Bir iş herkesin işi ise kimsenin işi değildir neticesi çıkar.
Kalbim safidir deyip özne olmaktan ziyade camit nesne gibi bir akıntıya kürek çeken davranıştan ibaret bir hizmet anlayışıdır ki beklenen bu değildir.
Dava dertli olmayı, kara sevdayı iktiza eder. Derdi olmayanın değeri de olmaz. Evvelen dert edinmek gerek. Dertli olanlarla dertleşmek gerek. Dava arkadaşlarımızın dertli olduğundan şüphemiz yok da…. Ancak derdin derecesi tartışmaya açık gibi…
Bir fiil ve faaliyet iki sütun üzerine inşa edilir
Yarısı İstek + Yarısı Teknik
İstek ve şevk motivasyon demektir. Aracın yakıtı cihazın enerji kaynağı gibi denilebilir.
Teknik, işin nasıl yapılacağını bilmektir. Usül, metot, yöntem vs.
Araç mükemmel ama yakıtı yoksa bir işe yaramaz
Yakıt var; nereye gideceği, nasıl gideceği belli değil, direksiyonda ehliyetli birisi de yoksa yine bir işe yaramaz. İkisi de olmazsa olmaz şart.
Bu unsurlar işin erbabı uzman akademisyen, tecrübe, enerji, hamiyet sahibi mutfak çalışanlarıyla tanımlanabilir.
Şevk ve motivasyon nasıl kazandırılabilir? Koskocaman bir soru ve konu başlığı.

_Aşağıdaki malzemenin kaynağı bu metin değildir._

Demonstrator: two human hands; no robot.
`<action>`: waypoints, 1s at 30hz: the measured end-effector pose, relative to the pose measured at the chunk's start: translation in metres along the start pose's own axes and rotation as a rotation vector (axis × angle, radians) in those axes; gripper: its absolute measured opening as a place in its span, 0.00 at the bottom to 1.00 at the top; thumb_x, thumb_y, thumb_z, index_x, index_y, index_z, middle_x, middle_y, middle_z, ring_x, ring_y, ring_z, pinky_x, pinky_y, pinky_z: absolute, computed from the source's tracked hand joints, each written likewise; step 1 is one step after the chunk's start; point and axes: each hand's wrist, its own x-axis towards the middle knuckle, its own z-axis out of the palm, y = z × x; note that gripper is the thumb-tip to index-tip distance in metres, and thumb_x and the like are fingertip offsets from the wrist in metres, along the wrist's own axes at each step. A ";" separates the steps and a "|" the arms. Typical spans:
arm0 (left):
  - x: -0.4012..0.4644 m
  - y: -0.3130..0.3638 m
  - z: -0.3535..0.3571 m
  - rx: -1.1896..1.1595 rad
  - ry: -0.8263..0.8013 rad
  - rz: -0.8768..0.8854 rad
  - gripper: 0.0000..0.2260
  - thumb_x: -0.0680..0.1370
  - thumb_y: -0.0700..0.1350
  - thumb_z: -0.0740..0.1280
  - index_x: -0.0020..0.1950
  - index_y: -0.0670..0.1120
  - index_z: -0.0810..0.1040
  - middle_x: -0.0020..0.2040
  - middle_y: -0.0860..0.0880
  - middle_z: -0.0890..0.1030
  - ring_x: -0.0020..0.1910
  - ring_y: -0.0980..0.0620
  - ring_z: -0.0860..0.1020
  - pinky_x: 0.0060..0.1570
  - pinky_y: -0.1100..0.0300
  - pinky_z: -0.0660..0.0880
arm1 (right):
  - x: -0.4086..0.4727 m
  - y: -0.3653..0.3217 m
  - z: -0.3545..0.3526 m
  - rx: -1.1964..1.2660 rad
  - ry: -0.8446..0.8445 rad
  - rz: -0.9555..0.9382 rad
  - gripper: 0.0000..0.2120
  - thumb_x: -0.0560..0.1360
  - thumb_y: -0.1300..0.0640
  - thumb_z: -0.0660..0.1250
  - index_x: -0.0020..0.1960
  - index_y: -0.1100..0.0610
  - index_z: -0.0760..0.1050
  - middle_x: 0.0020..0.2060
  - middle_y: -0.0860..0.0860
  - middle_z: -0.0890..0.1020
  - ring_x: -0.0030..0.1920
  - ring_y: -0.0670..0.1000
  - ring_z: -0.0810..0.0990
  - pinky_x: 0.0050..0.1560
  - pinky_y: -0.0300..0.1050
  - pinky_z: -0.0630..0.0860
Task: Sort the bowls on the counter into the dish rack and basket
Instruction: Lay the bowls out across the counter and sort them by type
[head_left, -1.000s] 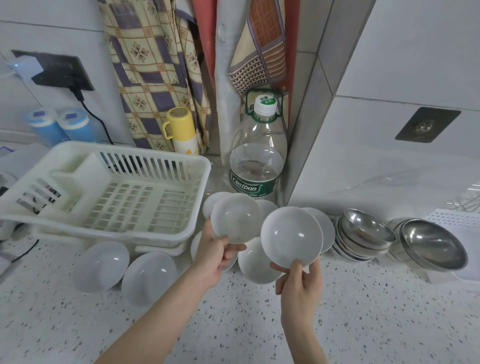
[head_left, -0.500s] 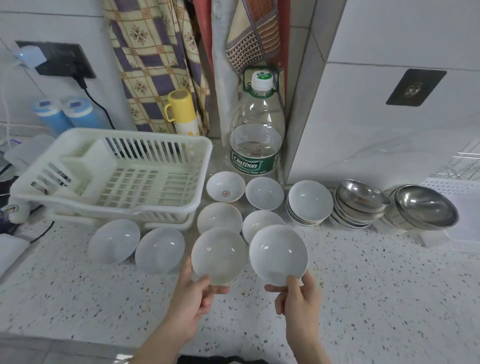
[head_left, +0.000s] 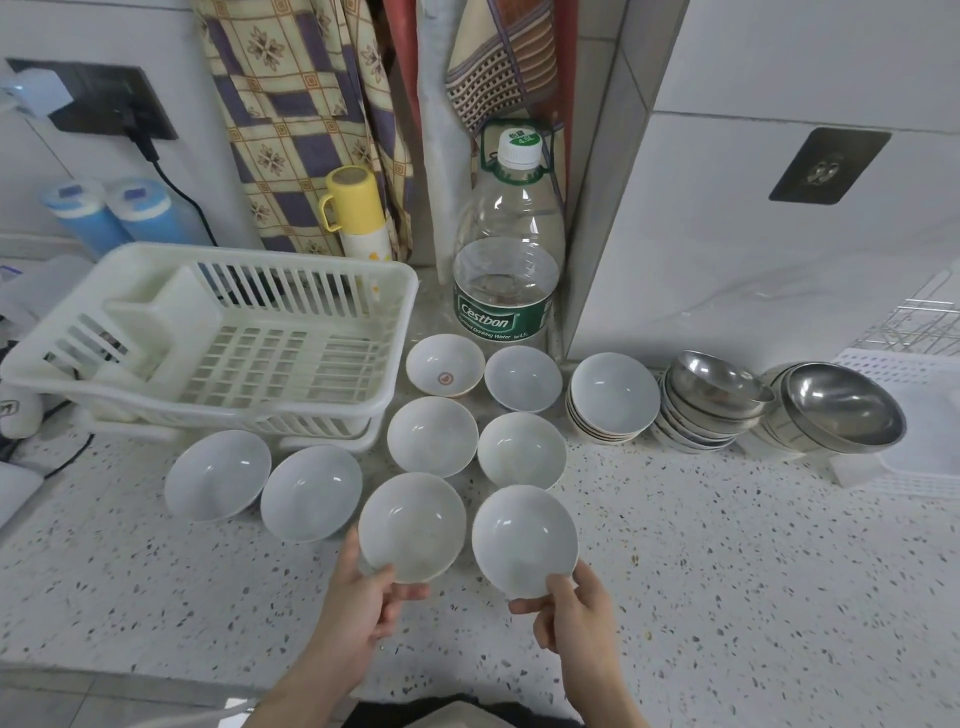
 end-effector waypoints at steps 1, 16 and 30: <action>0.000 0.000 0.001 0.004 0.003 0.002 0.29 0.81 0.31 0.55 0.74 0.61 0.62 0.44 0.33 0.84 0.24 0.53 0.79 0.16 0.66 0.59 | 0.002 0.000 0.000 -0.002 -0.008 0.012 0.15 0.79 0.65 0.54 0.59 0.54 0.74 0.31 0.64 0.84 0.18 0.49 0.66 0.21 0.37 0.64; 0.002 -0.011 -0.006 -0.056 0.012 -0.054 0.26 0.82 0.34 0.57 0.70 0.63 0.64 0.40 0.32 0.84 0.20 0.55 0.72 0.16 0.67 0.59 | 0.008 0.004 0.000 -0.081 -0.060 0.069 0.17 0.79 0.68 0.54 0.58 0.52 0.75 0.29 0.65 0.83 0.17 0.50 0.67 0.20 0.37 0.63; 0.006 -0.017 -0.005 -0.059 0.003 -0.058 0.24 0.82 0.35 0.57 0.70 0.62 0.64 0.40 0.32 0.84 0.21 0.55 0.70 0.18 0.66 0.60 | 0.012 0.012 0.001 -0.080 -0.084 0.070 0.16 0.79 0.66 0.55 0.61 0.52 0.71 0.32 0.63 0.84 0.18 0.49 0.67 0.21 0.37 0.63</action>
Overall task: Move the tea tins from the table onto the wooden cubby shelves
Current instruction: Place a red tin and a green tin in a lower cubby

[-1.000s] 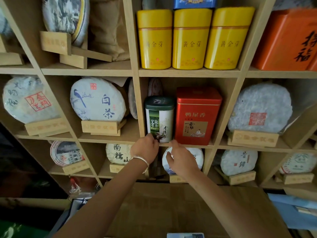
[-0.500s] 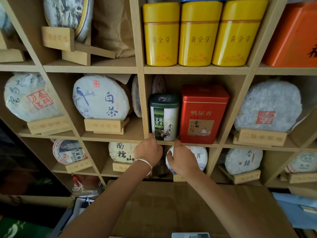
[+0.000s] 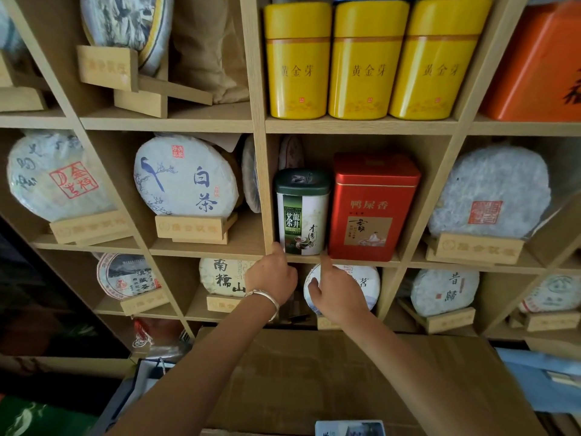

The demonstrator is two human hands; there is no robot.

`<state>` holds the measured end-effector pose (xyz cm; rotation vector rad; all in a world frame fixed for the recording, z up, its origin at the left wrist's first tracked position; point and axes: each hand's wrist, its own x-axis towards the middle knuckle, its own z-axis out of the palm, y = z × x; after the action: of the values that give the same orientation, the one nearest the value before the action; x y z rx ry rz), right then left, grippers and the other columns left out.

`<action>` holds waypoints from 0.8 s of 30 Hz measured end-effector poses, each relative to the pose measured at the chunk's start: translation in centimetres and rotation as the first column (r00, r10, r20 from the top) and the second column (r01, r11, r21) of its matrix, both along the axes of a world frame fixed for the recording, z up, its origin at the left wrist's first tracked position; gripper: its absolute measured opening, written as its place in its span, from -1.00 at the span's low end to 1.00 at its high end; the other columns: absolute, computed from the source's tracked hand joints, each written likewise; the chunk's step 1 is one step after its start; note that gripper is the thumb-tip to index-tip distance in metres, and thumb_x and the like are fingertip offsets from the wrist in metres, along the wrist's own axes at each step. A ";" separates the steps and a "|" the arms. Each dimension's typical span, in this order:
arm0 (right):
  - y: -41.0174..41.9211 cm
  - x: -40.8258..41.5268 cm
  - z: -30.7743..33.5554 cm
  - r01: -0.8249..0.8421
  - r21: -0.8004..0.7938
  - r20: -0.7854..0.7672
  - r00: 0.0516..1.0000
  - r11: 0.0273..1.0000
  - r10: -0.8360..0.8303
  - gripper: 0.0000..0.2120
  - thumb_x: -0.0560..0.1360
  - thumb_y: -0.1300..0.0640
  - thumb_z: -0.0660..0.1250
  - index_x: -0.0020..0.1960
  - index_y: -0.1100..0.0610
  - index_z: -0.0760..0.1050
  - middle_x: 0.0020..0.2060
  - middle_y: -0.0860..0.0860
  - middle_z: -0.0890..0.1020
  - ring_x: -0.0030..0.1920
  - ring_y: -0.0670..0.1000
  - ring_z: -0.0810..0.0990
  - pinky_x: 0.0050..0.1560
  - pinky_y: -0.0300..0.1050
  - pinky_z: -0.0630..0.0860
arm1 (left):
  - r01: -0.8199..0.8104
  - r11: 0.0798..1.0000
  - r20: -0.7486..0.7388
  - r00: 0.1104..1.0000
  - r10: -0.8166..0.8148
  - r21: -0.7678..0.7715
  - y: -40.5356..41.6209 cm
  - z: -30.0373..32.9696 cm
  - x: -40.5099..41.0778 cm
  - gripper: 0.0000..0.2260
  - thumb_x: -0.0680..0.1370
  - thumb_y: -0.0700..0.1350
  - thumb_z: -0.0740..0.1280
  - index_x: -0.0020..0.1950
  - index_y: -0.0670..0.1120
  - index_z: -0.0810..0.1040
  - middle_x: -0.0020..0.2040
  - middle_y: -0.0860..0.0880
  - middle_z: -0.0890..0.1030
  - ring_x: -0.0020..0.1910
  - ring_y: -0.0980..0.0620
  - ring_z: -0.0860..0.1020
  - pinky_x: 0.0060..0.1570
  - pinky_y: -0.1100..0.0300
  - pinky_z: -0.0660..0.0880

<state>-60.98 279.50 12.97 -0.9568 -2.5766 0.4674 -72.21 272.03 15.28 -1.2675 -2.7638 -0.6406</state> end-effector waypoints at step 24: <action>-6.3 21.9 7.0 0.577 0.235 0.153 0.772 0.782 -0.617 -0.68 0.54 0.04 0.20 0.22 0.17 0.33 0.09 0.16 0.48 0.03 0.22 0.57 -0.21 -0.05 0.35 | 0.791 0.606 -0.102 0.598 -0.795 -0.081 1.8 4.9 17.8 -0.75 0.52 -0.04 0.21 0.09 -0.14 0.53 0.06 -0.17 0.59 0.05 -0.21 0.55 -0.06 0.04 0.51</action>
<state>-39.05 273.17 19.96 -1.7545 -2.2437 -0.0542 -54.45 273.86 20.23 -2.4662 -1.9652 -0.4912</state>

Üzerinde günlerce belki aylarca bir ekip mutfakta çalışmalı. Beyin fırtınası istişare, araştırmalar yapılmaya ihtiyaç duyulabilir
Hangi hizmet nasıl yapılmalı? Suali de koskoca bir sualdir.
Onun üzerinde de ayrıca bir uzman ekip mutfak çalışması yapmalı.
Hatta her çeşit hizmet için ayrı bir ekip teşkil edilip çalıştırılmalı.
İşte bunun adı Araştırma- Geliştirme (Ar-Ge) çalışmasıdır. Hizmetin mutfağıdır.
Mutfak metaforu dünyanın odaklandığı bir merkezin sembol adıdır. Menemen, çorba yapmak anlaşılmasın.
Mutfakta çalışma olmazsa servis yapılacak yemek de olmaz, hizmette olmaz vesselam.